Alle Verdi-Beschäftigten in kommunalen Kindertageseinrichtungen in Erlangen und dem Landkreis Erlangen-Höchstadt waren unlängst zur Aussprache über die Fortführung der Aufwertungskampagne des Sozial- ...


Alle Verdi-Beschäftigten in kommunalen Kindertageseinrichtungen in Erlangen und dem Landkreis Erlangen-Höchstadt waren unlängst zur Aussprache über die Fortführung der Aufwertungskampagne des Sozial- und Erziehungsdienstes eingeladen.

Für die Beschäftigten sind neben einer angemessenen Bezahlung die Arbeitsbedingungen in der täglichen Arbeit von größter Bedeutung, heißt es in einer Pressemitteilung der Gewerkschaft. "Hier werden die Anforderungen und Belastungen immer höher bei gleichzeitig fehlenden Fachkräften. Auch in Erlangen mussten bereits Eltern gebeten werden, ihre Kinder selbst zu betreuen, da nicht ausreichend Fachkräfte zur Verfügung standen", fasst Dietmar Radde, Mitglied im städtischen Personalrat und in der bayeri-schen Verdi-Fachgruppe für den Sozial- und Erziehungsdienst, die Probleme zusammen.

Der Bedarf ist bekannt

Für die nächsten Jahre sei daher zu befürchten, dass die Situation sich weiter verschlimmert und die Belastungen für die Beschäftigten weiter zunehmen. Für Iris Schubert, Verdi-Personalrätin aus dem Jugendamt, "ist es ein Skandal, schließlich ist der Handlungsbedarf seit Jahren bekannt, ohne dass bis jetzt nennenswerte Anstrengungen unternommen werden". So fehlen laut nationalem Bildungsbericht aus dem Jahr 2018 bis 2025 Deutschlandweit mehr als 300 000 Fachkräfte in den Kindertageseinrichtungen.

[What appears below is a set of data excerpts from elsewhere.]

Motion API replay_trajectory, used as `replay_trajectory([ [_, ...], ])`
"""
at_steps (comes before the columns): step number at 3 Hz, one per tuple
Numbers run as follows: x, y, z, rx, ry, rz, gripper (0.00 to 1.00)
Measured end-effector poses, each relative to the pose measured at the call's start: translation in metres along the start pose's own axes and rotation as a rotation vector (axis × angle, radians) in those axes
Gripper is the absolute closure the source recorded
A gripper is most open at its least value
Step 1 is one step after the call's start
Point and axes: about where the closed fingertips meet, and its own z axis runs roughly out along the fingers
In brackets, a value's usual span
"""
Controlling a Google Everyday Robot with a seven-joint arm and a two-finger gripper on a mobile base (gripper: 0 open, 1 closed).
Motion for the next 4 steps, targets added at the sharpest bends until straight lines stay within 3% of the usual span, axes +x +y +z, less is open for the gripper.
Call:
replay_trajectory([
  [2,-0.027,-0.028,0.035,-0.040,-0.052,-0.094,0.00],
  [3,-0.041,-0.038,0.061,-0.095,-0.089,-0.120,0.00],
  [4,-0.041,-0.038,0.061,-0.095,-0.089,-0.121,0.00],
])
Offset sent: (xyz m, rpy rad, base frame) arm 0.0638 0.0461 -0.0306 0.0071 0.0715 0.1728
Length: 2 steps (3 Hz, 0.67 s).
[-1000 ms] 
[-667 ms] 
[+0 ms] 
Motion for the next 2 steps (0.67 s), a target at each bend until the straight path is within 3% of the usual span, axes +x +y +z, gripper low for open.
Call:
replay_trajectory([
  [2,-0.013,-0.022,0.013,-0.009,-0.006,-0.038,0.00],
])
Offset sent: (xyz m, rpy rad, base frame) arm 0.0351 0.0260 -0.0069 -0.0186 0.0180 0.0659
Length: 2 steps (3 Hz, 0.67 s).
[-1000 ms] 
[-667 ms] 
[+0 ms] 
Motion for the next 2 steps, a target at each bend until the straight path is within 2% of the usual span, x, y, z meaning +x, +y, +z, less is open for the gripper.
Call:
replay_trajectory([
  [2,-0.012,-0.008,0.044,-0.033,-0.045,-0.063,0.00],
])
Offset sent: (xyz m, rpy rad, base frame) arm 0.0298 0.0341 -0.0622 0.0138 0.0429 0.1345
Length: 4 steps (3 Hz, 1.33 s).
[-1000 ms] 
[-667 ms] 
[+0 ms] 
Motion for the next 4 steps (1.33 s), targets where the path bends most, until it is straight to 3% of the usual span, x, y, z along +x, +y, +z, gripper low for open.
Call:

Zentrale Forderungen der Beschäftigten sind daher verstärkte Anstrengungen zur Personalgewinnung und der Ausbau der Ausbildung und Qualifizierung von Fachkräften einschließlich einer angemessenen tariflich abgesicherten Bezahlung während der Ausbildung. Dringend notwendig zur Entlastung der Beschäftigten sei zudem die Verbesserung der Fachkraft-Kind-Relation und die Freistellung der Einrichtungsleitungen vom Gruppendienst.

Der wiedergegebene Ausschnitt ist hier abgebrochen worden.